Asynchronous batch coding
Coding a large volume of data.
In addition to real-time coding of single records and small batches of data, the Coding Service has been designed to code large datasets through asynchronous batching (that is, returning data after a short period of time).
The asynchronous service can be used for as little as one record, up to millions of records.
Note: Asynchronous batch coding should be used if you need to code or recode a large volume of data. While it is the most efficient method of coding larger datasets, it is not real-time, and may be subject to queueing during high load periods.
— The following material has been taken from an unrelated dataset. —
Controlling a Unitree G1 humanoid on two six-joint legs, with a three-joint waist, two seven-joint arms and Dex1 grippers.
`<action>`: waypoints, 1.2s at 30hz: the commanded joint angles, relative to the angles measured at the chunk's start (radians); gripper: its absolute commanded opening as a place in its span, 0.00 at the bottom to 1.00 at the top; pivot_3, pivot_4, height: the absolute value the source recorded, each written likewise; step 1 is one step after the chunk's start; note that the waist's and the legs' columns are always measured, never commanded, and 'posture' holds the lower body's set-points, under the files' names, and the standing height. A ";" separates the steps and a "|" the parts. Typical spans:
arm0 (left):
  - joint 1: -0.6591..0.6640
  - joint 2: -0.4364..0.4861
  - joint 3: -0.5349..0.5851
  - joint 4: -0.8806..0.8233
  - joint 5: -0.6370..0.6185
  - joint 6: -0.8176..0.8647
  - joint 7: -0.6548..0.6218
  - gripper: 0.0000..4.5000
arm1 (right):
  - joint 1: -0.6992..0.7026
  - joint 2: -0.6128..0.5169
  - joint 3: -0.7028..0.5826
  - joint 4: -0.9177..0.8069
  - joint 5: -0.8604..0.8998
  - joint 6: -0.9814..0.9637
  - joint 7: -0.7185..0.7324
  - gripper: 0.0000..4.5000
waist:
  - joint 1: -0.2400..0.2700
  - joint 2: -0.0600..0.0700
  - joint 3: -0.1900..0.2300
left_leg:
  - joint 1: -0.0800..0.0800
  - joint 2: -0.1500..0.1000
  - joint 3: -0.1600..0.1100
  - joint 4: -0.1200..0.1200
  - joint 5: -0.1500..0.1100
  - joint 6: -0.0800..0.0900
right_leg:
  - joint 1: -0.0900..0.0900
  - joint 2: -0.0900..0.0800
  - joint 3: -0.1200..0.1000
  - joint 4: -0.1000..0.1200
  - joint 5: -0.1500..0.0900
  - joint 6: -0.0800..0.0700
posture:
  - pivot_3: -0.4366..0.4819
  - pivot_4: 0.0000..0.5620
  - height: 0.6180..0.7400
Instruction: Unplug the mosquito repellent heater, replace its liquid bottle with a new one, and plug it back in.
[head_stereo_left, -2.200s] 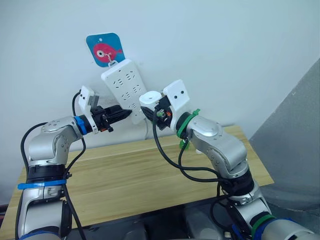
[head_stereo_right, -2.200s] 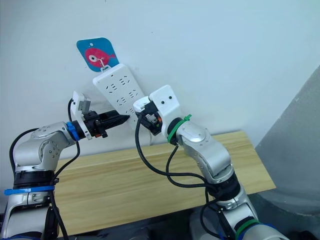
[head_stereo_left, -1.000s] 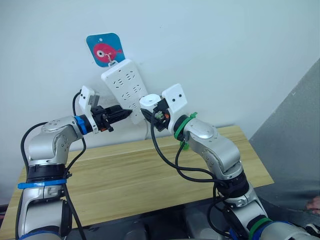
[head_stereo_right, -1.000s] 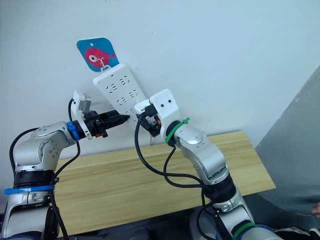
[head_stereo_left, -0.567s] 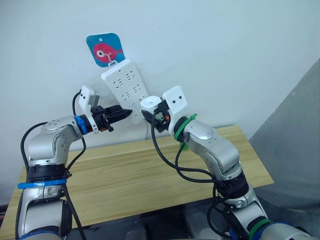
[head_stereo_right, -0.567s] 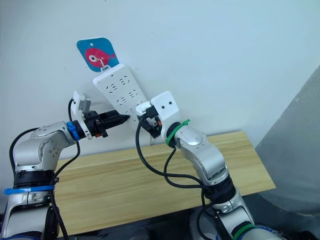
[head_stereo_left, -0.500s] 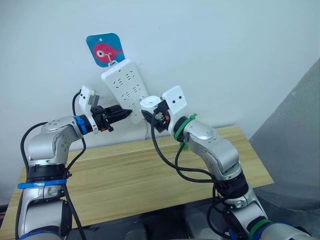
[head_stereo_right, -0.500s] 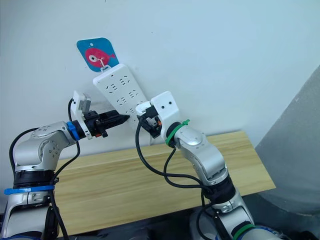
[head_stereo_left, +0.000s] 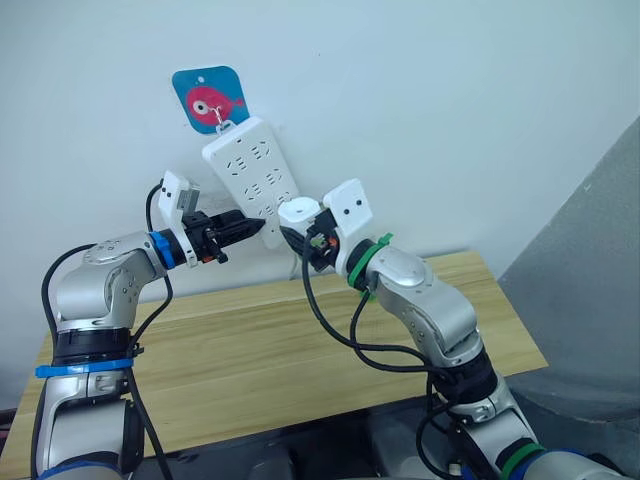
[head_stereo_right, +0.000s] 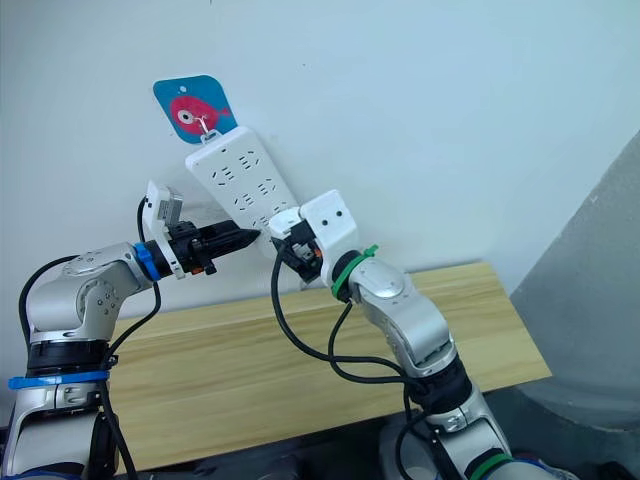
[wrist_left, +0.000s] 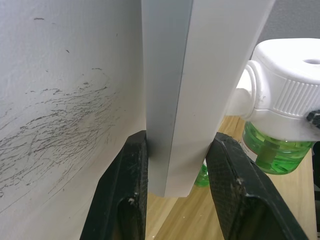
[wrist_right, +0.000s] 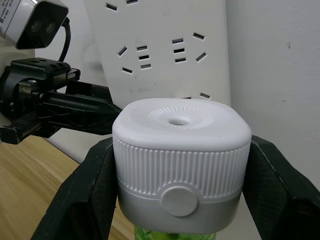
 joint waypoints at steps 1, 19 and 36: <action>-0.024 0.007 0.012 -0.053 -0.031 -0.006 -0.011 0.29 | -0.014 0.015 0.001 -0.017 -0.018 -0.054 -0.002 0.67 | 0.000 0.000 0.000 | 0.000 0.000 0.000 0.000 0.000 0.000 | 0.000 0.000 0.000 0.000 0.000 0.000 | 0.27 0.18 0.97; -0.023 0.004 0.013 -0.057 -0.035 -0.002 -0.007 0.29 | -0.019 0.026 -0.029 0.014 -0.037 -0.075 -0.008 0.67 | 0.000 0.000 0.000 | 0.000 0.000 0.000 0.000 0.000 0.000 | 0.000 0.000 0.000 0.001 0.000 0.000 | 0.27 0.19 0.97; -0.022 0.007 0.013 -0.060 -0.039 0.003 -0.009 0.29 | -0.035 0.002 -0.023 0.053 -0.052 -0.114 0.012 0.67 | 0.000 0.000 0.000 | 0.001 0.000 0.000 0.000 0.000 0.000 | 0.000 0.000 0.000 0.002 0.000 0.000 | 0.27 0.19 0.97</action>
Getting an upload URL for input data to a batch coding operation
This endpoint is used to create an asynchronous batch inference operation. The API will return a location where you can upload your input file and begin your batch inference operation.
Request syntax
Depending on whether you are specifying a model against which to code your records, your request will follow one of the following formats:
1. Coding records against the latest model
POST /v1/topics/{topic}/batch-code HTTP/1.1
Host: string
Content-type: application/json
Authorization: string2. Coding records against a specific model
POST /v1/topics/{topic}/models/{model}/batch-code HTTP/1.1
Host: string
Content-type: application/json
Authorization: string| topic | The uriName of the topic against which the record is coded. This can be acquired by listing the available topics. Required: Yes |
|---|---|
| model | The model GUID for the model you would like to use to code records. This can be acquired by listing the available models for your topic. Required: No |
Request body
The request does not have a request body.
Response syntax
HTTP/1.1 200 OK
Content-type: application/json
{
"requestUploadUrl": "string",
"operationId": "string",
"bucketKmsKeyArn": "string"
}If the action is successful, the service sends back an HTTP 200 response. The following data is returned in JSON format by the service:
| requestUploadUrl | A URL where the records file is to be uploaded. Type: String |
|---|---|
| operationId | The identifier of the operation, to be used to check the status of this job. This must be recorded at this point to maintain access to the operation. Type: String, in GUID format. |
| bucketKmsKeyArn | A parameter used by the ABS system to ensure the operation’s input data is from the same user who created the operation. This must be passed into the x-amz-server-side-encryption-aws-kms-key-id header when uploading your input file. Type: String |
Errors
For information about asynchronous coding errors, see Errors and suggested actions.
Examples
| Creating a new operation to code against the latest model: | |
|---|---|
| Sample request | |
| Sample response | |
| Creating a new operation to code against a specified model: | |
|---|---|
| Sample request | |
| Sample response | |
Uploading data for inference
Once you have created an inference operation, you will need to upload your data to the provided requestUploadUrl. This is a pre-signed HTTP request which is managed by the AWS S3 server, and the expected input is outlined below.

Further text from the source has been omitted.